Review of "The Performance Implications of Thread Management Alternatives for Shared-Memory Multiprocessors"

From: Song Xue (speedsx_at_hotmail.com)
Date: Sun Jan 25 2004 - 23:32:06 PST

  • Next message: Tarik Nesh-Nash: ""The Performance Implications of Thread Management Alternatives for Shared-Memory Multiprocessors" Review"

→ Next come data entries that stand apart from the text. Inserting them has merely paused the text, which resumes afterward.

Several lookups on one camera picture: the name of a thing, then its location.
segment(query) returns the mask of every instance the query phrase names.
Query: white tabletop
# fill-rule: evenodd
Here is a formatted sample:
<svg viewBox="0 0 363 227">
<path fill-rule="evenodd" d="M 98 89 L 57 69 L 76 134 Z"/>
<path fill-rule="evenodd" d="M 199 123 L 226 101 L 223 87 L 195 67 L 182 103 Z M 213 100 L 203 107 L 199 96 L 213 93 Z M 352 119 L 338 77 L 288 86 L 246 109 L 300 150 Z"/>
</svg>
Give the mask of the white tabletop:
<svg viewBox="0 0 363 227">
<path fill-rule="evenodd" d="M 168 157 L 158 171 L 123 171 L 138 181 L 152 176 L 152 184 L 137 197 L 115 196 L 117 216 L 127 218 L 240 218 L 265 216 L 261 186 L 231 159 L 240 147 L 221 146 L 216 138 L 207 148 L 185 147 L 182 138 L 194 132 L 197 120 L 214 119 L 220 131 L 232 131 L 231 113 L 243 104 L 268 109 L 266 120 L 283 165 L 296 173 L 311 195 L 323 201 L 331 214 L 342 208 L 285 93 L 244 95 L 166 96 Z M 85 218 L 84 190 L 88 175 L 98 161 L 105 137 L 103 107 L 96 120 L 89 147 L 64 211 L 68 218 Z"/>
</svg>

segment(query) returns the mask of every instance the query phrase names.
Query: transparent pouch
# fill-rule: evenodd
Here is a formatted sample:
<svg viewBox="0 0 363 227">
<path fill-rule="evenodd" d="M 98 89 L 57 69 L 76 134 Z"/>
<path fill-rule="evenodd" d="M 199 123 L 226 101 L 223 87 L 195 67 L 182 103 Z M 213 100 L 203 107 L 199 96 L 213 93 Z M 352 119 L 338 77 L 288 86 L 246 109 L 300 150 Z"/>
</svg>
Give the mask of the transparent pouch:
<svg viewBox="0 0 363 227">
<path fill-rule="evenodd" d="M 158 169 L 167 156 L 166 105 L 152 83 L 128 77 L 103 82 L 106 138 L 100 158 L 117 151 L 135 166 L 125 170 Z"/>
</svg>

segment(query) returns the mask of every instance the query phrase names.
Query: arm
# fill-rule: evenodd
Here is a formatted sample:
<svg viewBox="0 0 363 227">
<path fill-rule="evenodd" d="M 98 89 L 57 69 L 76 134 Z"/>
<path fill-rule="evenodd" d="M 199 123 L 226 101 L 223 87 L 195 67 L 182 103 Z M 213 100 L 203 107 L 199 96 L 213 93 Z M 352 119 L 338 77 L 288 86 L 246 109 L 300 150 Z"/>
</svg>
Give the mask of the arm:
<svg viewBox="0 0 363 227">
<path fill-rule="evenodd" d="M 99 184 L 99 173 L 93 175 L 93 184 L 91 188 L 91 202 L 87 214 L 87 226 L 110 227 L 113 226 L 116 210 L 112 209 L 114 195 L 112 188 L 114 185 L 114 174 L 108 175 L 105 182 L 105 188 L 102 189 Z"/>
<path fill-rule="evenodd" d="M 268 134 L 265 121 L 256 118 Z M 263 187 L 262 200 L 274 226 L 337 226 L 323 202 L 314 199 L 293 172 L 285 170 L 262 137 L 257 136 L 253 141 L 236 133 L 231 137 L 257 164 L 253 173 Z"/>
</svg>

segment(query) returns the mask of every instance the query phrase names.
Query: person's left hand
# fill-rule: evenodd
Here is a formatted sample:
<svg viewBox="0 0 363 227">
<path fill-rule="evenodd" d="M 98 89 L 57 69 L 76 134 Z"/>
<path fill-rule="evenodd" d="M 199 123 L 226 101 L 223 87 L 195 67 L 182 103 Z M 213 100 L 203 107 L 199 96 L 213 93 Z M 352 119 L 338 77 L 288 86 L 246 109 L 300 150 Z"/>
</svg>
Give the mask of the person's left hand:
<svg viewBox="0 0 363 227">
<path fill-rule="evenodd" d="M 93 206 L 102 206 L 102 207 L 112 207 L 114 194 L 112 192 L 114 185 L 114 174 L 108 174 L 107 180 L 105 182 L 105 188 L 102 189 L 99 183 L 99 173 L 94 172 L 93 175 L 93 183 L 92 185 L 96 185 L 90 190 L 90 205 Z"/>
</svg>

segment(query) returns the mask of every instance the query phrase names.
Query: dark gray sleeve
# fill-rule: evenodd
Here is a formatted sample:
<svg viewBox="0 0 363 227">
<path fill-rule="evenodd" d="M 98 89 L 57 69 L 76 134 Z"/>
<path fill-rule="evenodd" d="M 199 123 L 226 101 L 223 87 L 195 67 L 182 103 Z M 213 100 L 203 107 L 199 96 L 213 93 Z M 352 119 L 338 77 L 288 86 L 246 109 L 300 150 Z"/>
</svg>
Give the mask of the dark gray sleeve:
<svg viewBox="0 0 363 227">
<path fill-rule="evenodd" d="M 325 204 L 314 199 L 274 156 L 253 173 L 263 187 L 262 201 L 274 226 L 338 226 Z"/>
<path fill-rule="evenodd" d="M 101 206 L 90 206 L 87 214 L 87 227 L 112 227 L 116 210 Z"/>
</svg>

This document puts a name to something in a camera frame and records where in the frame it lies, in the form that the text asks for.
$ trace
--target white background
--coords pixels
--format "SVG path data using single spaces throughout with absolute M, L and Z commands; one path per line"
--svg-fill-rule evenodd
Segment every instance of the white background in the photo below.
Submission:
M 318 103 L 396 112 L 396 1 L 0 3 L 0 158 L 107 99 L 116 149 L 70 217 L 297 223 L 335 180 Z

    The paper "The Performance Implications of Thread Management Alternatives for Shared-Memory Multiprocessors" studies the performance implications of thread management alternatives for shared-memory multiprocessors.
    In a parallel environment, access to shared data structures must be serialized to ensure consistency and correctness. Locking implies dual concerns of latency and throughput. Often the choice involves a tradeoff between the two.
    Five alternative thread management strategies are studied and performance results are measured and analyzed:
    A. Single Lock: Central Data Structures Protected by a Single Lock
    B. Multiple Locks: Central Data Structures Each Protected by a Separate Lock
    C. Local Free List: Per-Processor Free Lists without Locks; A Central Locked Ready Queue
    D. Idle Queue: A Central Queue of Idle Processors; Per-Processor Free Lists
    E. Local Ready Queue: Per-Processor Ready Queues; Per-Processor Free Lists
    The authors find that simplicity is the key to the implementation of a fast thread package. For fine-grained parallelism, small changes in data structures and locking have a significant effect on both latency and throughput. Per-processor data structures can be used to improve throughput; if a resource is not scarce, localizing data can avoid locking, improving latency as well.
    The second half of the paper deals with Spin-Lock management alternatives. If a processor finds a thread management lock busy, it spin-waits for the lock to be released. Spin locks may save the cost of context switching. However, spin-waiting has a hidden cost where processors doing useful work may be slowed by processors that are merely waiting for a lock due to bus contention. The authors then evaluate three different approaches to spin-waiting and the performance results are measured and analyzed:
    A. Spin on Xchgb
    B. Spin on Read
    C. Ethernet-Style Backoff
    The authors find that Spin-waiting can delay not only the processor waiting for a lock, but other processors doing work. The cost of spin-waiting can be reduced by using an Ethernet-style backoff or a queue-based algorithm.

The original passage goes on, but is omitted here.